Generative Artificial Intelligence Driven Innovation in Drug Molecule Design: Advances and Future Directions
Ruonan Wang
Simen Owen Academic Proceedings Series, 2026, vol. 7, 38-47
Abstract:
The application of generative artificial intelligence (AI) has fundamentally revolutionized the early stages of modern drug discovery by enabling the rapid de novo design of novel drug-like molecules with highly specific and desired pharmacological properties. This comprehensive review systematically examines recent and significant advances in various generative models, including variational autoencoders, generative adversarial networks, autoregressive models, and state-of-the-art diffusion models.
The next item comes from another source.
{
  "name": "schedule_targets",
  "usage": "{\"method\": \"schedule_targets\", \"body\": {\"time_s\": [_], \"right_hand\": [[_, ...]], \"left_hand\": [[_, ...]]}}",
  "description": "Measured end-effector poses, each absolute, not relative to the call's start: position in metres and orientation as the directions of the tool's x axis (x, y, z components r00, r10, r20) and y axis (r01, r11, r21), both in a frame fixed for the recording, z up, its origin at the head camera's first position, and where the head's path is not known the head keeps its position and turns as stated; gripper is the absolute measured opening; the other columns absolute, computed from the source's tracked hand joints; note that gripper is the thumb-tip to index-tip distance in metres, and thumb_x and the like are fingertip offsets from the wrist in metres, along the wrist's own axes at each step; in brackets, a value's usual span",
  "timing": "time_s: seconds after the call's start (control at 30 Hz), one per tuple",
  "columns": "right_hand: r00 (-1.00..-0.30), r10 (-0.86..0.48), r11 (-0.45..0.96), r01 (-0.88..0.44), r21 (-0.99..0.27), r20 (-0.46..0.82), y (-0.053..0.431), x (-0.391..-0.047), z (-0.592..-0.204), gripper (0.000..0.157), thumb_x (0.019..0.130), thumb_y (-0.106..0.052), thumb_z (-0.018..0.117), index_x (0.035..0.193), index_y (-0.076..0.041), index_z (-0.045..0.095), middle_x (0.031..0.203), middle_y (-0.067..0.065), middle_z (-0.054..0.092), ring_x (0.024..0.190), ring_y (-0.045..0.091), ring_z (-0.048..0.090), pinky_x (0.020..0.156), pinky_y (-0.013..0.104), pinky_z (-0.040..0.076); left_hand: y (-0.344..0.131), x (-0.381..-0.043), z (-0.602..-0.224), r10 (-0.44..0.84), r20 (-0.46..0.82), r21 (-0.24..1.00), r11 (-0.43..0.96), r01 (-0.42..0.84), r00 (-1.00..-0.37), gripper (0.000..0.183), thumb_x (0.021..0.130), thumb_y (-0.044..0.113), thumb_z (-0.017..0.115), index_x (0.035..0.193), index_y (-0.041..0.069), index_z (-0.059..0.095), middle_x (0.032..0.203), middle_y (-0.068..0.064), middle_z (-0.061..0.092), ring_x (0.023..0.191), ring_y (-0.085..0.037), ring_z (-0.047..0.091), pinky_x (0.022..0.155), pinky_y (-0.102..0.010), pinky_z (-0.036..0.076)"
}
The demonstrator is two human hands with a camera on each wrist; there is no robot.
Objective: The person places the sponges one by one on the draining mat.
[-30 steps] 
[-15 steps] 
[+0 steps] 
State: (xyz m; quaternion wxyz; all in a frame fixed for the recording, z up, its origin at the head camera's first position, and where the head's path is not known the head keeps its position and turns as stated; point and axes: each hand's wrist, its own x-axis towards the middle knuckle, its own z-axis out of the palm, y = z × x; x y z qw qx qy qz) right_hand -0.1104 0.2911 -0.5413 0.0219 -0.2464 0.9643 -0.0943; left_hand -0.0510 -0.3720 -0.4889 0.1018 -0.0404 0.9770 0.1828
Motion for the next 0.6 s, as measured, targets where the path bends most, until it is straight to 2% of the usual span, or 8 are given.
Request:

Particular emphasis is placed on their seamless integration with advanced molecular representation learning techniques and multi-objective optimization frameworks. Furthermore, key breakthroughs in generating synthetically accessible, target-specific, and pharmacokinetically favorable compounds are critically highlighted and evaluated. We also discuss emerging and transformative trends within the field, such as the deployment of large-scale pre-trained molecular language models, the utilization of reinforcement learning derived from direct chemical feedback, and the implementation of closed-loop wet-lab validation systems. Despite the significant and undeniable progress achieved thus far, substantial challenges remain prevalent in critical areas such as training data quality, practical synthetic feasibility, overall molecular diversity, and algorithmic interpretability. Finally, we outline strategic future directions toward the development of fully autonomous generative design platforms and their real-time integration with high-throughput experimentation workflows. Ultimately, these continuous advancements aim to significantly accelerate the critical transition from AI-generated molecular structures to safe, effective, and clinically viable drug candidates for complex diseases.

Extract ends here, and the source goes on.